TASK GOAL :: Both the line containing "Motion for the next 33" and the line containing "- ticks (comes" belong to the span. Output exactly that span from the listing below, and nothing outside it.

EXERCISE INPUT ::
Content starts

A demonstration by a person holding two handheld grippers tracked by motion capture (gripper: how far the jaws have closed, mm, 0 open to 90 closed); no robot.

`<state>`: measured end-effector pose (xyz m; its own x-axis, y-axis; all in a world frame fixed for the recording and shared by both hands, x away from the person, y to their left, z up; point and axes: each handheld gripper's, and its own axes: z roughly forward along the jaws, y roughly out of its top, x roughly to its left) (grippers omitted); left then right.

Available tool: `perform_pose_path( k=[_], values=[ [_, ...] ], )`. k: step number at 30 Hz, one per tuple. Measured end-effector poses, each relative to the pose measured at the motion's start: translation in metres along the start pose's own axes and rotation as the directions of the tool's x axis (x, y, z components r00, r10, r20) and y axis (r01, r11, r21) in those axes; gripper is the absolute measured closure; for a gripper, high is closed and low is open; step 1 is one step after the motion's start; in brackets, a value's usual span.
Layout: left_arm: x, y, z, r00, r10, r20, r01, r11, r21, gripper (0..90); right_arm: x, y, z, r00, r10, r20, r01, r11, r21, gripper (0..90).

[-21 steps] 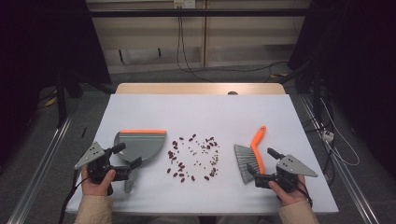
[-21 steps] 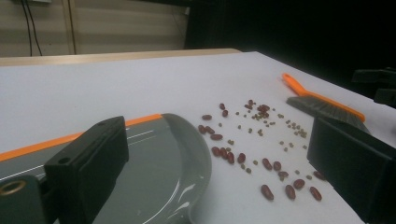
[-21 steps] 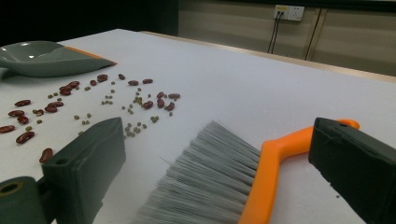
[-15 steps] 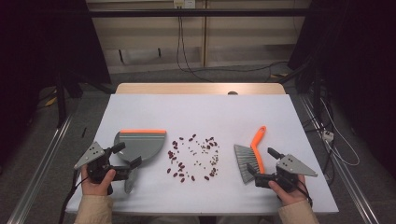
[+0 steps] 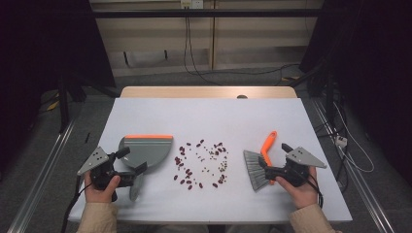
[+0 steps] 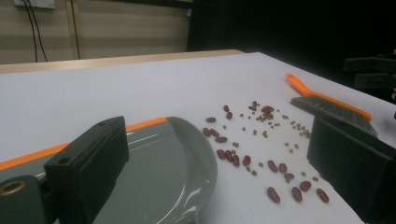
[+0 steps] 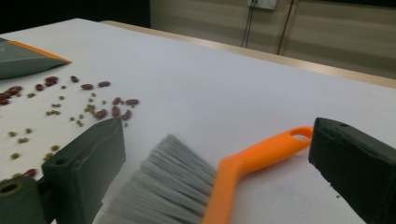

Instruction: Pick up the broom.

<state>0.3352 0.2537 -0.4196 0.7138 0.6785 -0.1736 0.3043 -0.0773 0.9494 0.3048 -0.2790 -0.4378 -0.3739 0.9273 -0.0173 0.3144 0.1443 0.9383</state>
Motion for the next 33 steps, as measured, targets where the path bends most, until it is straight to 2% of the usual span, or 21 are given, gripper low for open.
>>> perform_pose_path(
  k=[3,4,11,13,16,17,19,20,24,27,33],
  values=[
    [0.0,0.0,0.0,1.0,-0.001,0.001,0.001,1.0,-0.001,5.3,-0.004,0.001,0.005,0.9997,0.015,0.02,-0.015,1.0,0.014,3.9],
    [0.0,0.0,-0.001,1.0,0.0,-0.002,0.0,1.0,-0.001,5.3,-0.008,0.003,0.01,0.9989,0.02,0.042,-0.021,0.999,0.037,4.0],
    [0.0,0.001,-0.002,0.9999,0.01,-0.011,-0.01,1.0,0.002,5.4,-0.015,0.008,0.029,0.996,0.028,0.085,-0.036,0.994,0.103,5.6],
    [0.0,0.001,-0.002,0.9998,0.014,-0.013,-0.014,0.9999,0.006,5.4,-0.017,0.009,0.039,0.9933,0.066,0.095,-0.079,0.987,0.141,8.3],
    [-0.001,0.0,-0.003,0.9997,0.02,-0.015,-0.02,0.9998,0.007,5.4,-0.018,0.009,0.045,0.9912,0.082,0.104,-0.098,0.982,0.164,10.2],
    [-0.001,0.0,-0.003,0.9996,0.021,-0.017,-0.021,0.9997,0.009,5.4,-0.016,0.007,0.049,0.9913,0.082,0.103,-0.1,0.977,0.186,15.1],
    [-0.001,0.0,-0.004,0.9995,0.023,-0.024,-0.022,0.9997,0.011,5.4,-0.016,0.006,0.051,0.9917,0.075,0.105,-0.095,0.975,0.199,16.5],
    [-0.001,0.0,-0.005,0.9994,0.025,-0.026,-0.024,0.9996,0.013,5.4,-0.015,0.003,0.055,0.9912,0.082,0.104,-0.104,0.968,0.23,16.4],
    [-0.003,0.0,-0.006,0.9991,0.025,-0.033,-0.025,0.9997,0.003,5.4,-0.015,0.002,0.059,0.9892,0.105,0.103,-0.128,0.96,0.25,16.6],
    [-0.004,-0.001,-0.006,0.9987,0.027,-0.043,-0.026,0.9995,0.017,5.3,-0.015,0.002,0.061,0.9873,0.119,0.106,-0.142,0.958,0.25,17.8],
    [-0.004,0.0,-0.009,0.9986,0.033,-0.042,-0.032,0.9993,0.017,5.3,-0.013,0.0,0.067,0.9855,0.127,0.113,-0.154,0.948,0.279,20.6]
  ],
)
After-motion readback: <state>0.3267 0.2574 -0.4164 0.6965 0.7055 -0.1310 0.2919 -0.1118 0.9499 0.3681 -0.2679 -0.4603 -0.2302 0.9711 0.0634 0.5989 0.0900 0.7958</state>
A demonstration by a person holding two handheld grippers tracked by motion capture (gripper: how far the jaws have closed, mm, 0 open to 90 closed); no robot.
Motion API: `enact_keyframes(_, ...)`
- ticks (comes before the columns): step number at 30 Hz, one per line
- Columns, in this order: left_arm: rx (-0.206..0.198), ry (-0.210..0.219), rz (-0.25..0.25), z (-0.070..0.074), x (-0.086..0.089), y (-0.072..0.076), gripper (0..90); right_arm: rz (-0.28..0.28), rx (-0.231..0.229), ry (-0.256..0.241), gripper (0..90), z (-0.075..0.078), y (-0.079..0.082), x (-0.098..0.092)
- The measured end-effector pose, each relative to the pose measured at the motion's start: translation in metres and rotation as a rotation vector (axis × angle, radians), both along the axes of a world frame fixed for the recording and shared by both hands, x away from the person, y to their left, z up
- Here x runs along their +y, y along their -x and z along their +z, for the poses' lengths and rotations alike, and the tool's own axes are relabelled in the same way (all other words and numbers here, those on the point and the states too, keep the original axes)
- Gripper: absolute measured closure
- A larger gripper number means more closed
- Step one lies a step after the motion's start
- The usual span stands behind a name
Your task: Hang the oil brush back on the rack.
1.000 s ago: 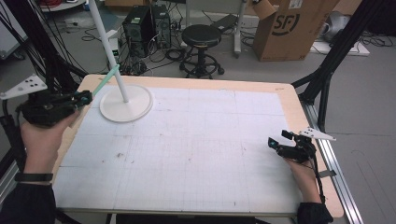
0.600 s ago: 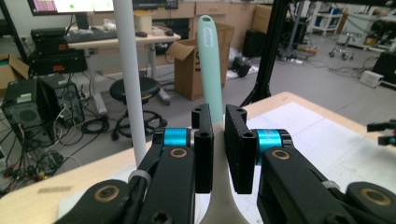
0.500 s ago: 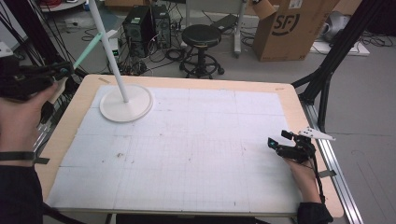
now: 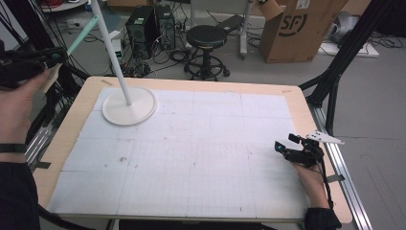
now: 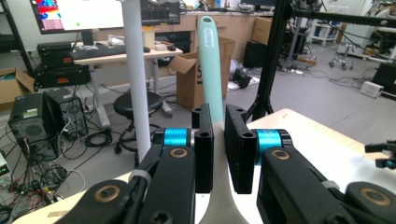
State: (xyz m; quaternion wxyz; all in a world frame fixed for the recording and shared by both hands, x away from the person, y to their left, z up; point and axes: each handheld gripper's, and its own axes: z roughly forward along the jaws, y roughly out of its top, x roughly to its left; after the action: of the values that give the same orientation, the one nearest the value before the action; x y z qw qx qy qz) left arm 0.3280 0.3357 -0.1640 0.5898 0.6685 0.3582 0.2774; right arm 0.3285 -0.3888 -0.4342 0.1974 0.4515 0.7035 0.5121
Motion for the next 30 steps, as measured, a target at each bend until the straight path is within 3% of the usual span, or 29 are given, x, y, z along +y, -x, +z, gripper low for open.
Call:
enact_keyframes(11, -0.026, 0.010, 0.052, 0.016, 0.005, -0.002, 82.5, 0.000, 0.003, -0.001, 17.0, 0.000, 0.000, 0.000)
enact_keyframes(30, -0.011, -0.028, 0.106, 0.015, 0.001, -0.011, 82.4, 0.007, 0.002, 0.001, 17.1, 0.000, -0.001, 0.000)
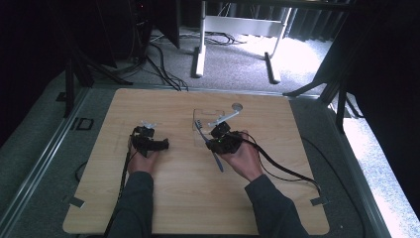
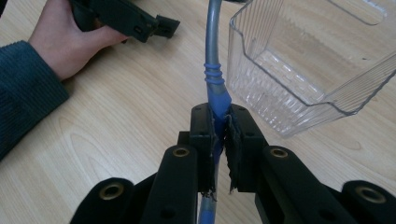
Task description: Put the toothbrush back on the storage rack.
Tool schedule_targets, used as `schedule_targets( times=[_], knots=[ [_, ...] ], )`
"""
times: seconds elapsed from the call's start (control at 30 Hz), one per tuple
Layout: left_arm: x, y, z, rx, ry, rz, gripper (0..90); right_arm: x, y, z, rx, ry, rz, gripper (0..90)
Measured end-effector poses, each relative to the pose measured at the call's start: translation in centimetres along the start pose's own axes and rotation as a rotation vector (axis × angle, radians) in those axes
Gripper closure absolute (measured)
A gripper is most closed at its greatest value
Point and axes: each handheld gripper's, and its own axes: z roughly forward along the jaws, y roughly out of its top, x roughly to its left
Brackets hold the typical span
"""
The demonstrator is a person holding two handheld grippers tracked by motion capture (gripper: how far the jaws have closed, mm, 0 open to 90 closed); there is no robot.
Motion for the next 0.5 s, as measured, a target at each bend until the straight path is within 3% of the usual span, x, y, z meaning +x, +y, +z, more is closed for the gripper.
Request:
schedule_targets(
  times=[0.5],
  knots=[
    [0.0,0.0,0.0,0.0,-0.001,0.0,3.6,-0.61,0.36,-0.59,-0.054,-0.008,0.034,81.6]
  ],
)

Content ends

RESULT OF THIS EXERCISE ::
Motion for the next 33 steps, as measured, targets where the path bends most, until it is straight to 2% of the usual span, or 21 are given, gripper low for open.
>>> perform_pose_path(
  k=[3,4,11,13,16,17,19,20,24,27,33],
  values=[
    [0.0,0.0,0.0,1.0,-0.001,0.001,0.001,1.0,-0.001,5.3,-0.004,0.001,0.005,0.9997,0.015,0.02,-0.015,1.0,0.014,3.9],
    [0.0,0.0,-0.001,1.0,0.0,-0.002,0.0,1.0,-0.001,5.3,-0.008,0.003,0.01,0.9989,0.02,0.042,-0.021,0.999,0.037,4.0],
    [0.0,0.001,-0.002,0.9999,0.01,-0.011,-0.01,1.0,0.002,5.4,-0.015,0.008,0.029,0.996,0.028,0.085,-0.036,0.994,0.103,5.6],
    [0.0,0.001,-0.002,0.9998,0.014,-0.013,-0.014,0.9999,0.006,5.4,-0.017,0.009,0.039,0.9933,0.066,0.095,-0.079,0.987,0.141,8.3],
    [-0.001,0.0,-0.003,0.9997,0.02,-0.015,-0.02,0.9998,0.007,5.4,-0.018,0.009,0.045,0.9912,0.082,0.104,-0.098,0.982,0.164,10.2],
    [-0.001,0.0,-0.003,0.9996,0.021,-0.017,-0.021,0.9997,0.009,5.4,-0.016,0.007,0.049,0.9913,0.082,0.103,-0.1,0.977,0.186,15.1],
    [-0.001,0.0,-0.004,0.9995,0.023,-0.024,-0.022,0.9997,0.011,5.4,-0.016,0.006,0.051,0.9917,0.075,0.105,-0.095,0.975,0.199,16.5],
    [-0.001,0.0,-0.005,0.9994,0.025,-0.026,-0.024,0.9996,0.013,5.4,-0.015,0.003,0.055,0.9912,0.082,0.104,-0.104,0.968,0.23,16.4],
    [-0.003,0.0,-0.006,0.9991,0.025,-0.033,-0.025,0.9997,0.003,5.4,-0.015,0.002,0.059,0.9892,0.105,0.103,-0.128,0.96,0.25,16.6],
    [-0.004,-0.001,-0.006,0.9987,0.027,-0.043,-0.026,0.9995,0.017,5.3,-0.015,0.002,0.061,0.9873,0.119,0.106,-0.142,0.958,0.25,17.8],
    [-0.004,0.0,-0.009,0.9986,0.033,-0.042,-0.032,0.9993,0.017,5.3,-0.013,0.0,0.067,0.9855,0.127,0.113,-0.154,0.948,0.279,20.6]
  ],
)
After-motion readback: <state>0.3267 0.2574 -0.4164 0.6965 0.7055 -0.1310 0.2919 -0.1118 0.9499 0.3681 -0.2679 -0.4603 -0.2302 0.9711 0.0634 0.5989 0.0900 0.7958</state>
A demonstration by a person holding two handheld grippers tracked by motion capture (gripper: how far the jaws have closed, mm, 0 open to 90 closed); no robot.
Motion API: `enact_keyframes(_, ...)`
- ticks (comes before the columns): step number at 30 Hz, one per line

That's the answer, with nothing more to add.